- **WHAT IS REQUIRED**
Only the final stretch of the data is wanted: reproduce the line containing "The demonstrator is" and each line after it, exactly.

☆ ☆ ☆

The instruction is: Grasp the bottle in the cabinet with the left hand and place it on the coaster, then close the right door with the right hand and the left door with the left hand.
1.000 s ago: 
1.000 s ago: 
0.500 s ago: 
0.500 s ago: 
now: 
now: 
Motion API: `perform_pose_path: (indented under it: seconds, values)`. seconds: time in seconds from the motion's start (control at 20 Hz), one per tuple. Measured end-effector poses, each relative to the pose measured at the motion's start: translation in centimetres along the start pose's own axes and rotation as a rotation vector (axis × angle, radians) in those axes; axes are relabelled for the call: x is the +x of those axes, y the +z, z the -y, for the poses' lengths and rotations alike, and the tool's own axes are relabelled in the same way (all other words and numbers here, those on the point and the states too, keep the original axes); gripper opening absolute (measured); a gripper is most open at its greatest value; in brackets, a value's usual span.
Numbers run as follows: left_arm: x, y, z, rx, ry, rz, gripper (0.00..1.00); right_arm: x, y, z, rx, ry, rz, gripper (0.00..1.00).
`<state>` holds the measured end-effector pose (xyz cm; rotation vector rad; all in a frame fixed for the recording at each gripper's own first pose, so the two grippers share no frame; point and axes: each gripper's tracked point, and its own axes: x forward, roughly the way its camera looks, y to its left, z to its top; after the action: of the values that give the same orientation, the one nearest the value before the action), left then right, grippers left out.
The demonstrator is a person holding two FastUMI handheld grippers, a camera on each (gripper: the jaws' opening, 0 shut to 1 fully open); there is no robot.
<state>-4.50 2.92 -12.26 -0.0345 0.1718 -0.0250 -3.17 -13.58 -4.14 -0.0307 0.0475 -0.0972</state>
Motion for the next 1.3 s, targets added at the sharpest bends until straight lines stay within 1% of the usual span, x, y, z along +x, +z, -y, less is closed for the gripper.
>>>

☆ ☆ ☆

- **ANSWER SECTION**
The demonstrator is a person holding two FastUMI handheld grippers, a camera on each (gripper: the jaws' opening, 0 shut to 1 fully open); there is no robot.
<state>-4.50 2.92 -12.26 -0.0345 0.1718 -0.0250 -3.17 -13.58 -4.14 -0.0307 0.0475 -0.0972</state>
Motion for the next 1.3 s, targets added at the sharpest bends until straight lines stay within 1% of the usual span, x, y, z along +x, +z, -y, less is closed for the gripper.
>>>

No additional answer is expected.